Certaines punchs épicées donnent les clés pour décoder son opinion du système : « L’Afrique gros c’est pas une foire / J’t’apprends à respecter un nègre. » Les reliques du colonialisme continuent de l’enfermer dans une cage dont il essaye de sortir. Peu importe qui s’oppose à lui, le MC trace sa route, seul tel un mercenaire Maasaï, pour arriver au bout en homme libre. Les marabouts de son village lui ont peut-être soufflé des présages à l’oreille, car le rappeur connaît et annonce de quoi sera fait son destin. Pour l’accomplir, il répète souvent qu’il ne baissera jamais son froc face aux courbes du « show.business ». Le Genevois défend ses opinions et ses choix en s’opposant de front à la pensée de masse. « gdid », le titre le plus expérimental du projet, s’inscrit toujours dans cette idée d’émancipation. En s’éloignant naturellement des schémas préconçus, Mairo s’approprie le rap en gardant ses objectifs coffrés dans sa tête. Le seul horizon qu’il guette est le sien : ensoleillé, rythmé, immensément vaste et sans barrière.

Rap dégueu

Mairo fait partie de la SuperWak Clique et ce n’est en rien surprenant. La sève du crew genevois est bien présente, particulièrement lorsqu’il s’entoure de son alter ego Hopital. Le rappeur nous révèle ses formules et expose sa science du turn up. « kill bill », premier titre du projet, donne le tempo de ce qui va suivre. Les toplines changent toutes les quatre mesures pour le plaisir de nos têtes constamment en mouvement. Ce n’est pas un rap qu’on écoute pour se reposer, mais plutôt pour faire éclater la sono d’un lowrider clinquant en plein cagnard. Au niveau de la technique, le MC est irréprochable. Comme il le dit lui-même, si un émoji devait le représenter, ce serait celui qui vomit parce qu’il rappe trop salement.
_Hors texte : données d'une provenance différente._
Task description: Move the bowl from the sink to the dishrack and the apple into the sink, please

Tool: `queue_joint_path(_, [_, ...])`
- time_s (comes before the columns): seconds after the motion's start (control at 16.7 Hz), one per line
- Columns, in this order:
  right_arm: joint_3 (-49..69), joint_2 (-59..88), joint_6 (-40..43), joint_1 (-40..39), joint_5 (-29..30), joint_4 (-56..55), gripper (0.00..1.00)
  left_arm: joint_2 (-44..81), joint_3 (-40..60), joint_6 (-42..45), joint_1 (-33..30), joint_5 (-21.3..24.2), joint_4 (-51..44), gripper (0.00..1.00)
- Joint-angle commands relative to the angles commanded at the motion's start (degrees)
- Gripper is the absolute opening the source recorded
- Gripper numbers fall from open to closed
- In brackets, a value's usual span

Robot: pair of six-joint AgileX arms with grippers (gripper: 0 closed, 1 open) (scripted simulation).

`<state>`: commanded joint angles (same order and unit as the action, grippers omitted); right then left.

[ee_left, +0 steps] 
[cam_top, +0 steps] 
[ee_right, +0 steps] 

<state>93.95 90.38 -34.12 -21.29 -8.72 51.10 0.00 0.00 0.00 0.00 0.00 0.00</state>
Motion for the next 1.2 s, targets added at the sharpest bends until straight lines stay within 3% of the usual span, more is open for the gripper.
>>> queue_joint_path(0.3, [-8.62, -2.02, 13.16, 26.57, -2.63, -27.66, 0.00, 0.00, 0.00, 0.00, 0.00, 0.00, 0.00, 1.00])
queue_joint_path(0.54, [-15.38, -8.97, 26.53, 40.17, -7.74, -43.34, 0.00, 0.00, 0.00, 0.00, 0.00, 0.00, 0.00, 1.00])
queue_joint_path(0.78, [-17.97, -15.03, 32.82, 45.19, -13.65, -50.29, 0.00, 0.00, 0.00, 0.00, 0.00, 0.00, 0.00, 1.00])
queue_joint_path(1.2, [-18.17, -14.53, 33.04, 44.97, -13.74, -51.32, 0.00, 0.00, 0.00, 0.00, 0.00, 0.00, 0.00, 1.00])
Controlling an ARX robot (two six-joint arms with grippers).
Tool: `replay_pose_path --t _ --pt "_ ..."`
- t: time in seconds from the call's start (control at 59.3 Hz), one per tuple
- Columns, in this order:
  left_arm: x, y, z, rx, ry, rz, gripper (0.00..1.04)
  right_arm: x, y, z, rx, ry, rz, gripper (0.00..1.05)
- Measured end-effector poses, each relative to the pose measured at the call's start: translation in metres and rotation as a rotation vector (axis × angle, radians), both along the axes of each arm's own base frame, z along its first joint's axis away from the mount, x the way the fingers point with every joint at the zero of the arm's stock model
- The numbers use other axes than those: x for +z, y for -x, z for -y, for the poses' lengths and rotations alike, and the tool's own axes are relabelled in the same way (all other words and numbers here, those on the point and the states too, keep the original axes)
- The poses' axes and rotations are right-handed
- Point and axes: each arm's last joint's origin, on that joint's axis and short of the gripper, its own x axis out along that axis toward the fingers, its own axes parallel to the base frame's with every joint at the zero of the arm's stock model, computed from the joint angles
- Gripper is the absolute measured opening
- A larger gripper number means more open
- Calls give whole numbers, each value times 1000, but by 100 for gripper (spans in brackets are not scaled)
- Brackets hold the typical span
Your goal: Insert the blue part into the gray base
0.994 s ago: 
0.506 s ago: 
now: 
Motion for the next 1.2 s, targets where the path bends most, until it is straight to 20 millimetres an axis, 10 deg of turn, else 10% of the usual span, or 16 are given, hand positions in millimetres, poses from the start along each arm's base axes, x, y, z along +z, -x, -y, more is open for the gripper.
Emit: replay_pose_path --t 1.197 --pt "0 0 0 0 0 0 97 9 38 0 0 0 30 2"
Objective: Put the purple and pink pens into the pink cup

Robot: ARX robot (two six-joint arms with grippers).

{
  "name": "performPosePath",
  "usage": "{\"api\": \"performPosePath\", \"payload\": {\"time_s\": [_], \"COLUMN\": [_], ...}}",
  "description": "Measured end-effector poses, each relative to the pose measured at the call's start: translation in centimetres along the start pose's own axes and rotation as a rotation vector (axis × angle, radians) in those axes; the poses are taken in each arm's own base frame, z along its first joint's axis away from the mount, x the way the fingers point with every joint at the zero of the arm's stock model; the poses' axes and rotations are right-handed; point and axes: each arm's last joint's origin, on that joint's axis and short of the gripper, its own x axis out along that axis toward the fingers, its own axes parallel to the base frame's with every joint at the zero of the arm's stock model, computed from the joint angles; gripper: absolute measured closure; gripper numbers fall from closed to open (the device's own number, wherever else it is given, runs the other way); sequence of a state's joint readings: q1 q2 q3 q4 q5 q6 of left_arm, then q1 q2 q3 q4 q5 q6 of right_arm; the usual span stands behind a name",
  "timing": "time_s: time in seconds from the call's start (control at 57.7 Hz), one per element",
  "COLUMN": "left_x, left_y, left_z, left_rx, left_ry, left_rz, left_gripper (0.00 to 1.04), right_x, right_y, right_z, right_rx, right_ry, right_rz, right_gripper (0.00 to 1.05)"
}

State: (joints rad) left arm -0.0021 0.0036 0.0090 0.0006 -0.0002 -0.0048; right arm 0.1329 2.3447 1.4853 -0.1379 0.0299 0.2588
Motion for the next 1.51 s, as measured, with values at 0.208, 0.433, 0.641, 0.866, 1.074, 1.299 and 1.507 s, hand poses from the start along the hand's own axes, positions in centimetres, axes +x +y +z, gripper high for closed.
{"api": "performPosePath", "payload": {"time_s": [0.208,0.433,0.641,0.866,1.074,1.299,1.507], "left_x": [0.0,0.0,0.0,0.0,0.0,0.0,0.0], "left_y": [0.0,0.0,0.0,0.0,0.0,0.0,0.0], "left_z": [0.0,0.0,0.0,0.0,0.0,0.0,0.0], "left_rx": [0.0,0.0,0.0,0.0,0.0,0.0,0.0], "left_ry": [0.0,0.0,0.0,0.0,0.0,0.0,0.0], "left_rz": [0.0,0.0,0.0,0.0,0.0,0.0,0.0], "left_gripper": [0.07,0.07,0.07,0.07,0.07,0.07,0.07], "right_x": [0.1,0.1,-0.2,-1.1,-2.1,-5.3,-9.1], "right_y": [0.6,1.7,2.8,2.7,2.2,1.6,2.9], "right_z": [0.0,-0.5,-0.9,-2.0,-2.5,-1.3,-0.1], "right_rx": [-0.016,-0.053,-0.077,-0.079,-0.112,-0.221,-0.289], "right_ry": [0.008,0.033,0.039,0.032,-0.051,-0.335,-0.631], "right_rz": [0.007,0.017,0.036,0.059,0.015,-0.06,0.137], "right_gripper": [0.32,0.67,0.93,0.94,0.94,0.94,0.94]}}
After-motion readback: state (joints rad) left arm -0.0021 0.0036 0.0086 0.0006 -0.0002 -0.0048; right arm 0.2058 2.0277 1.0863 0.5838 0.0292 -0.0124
Et pourtant, le producteur de l’album lui a donné du fil à retordre en ne restant pas dans une zone confortable. Les beats sont multicolores et funky au possible. On retrouve l’état d’esprit des années 2000, proche de ce que pouvaient faire Pharrell et Chad Hugo lorsqu’ils étaient encore neptuniens. Néanmoins, l’album est résolument trap, à l’image de « (357) the what » avec son acolyte Makala, un hommage à l’immense collaboration de 1994 entre Biggie et Method Man. Les couplets crades et dynamités posés sur cette prod à la 808 vrombissante propulsent le titre au rang de banger scénique. L’ajout d’un delay très marqué sur les voix fait bouncer le refrain et les auditeurs. Cet écho qu’utilise Mairo sur quelques pistes est un signe distinctif qui le démarque et lui permet de forger sa propre musique. La liberté que prône l’artiste ne s’applique pas qu’au fond, mais également à la forme de ses sons. Il assume ses choix singuliers et prend ses aises, à la fois dans les sonorités, comme en témoigne le synthé grinçant utilisé dans « la danse des indiens ». Une patte qu’il continue d’affiner dans ses schémas d’écriture. Entre couplets uniques, cuts, et hooks bien amenés… Impossible de s’ennuyer lorsque l’on ne sait pas à quoi s’attendre !

95 Monde Libre semble être un album fondateur pour Mairo. Avec son jumeau, l’artiste suisse conçoit un univers qui lui est propre. Un ensemble cohérent qui parcourt le globe et ses sonorités variées en suivant un fil rouge qui transpire l’authenticité : la quête de liberté. Le projet est introspectif lorsqu’on le creuse. Sa technique très pointue et son énergie XTRM peuvent parfois masquer les messages disséminés, mais ils sont bien présents et font l’essence de ce disque.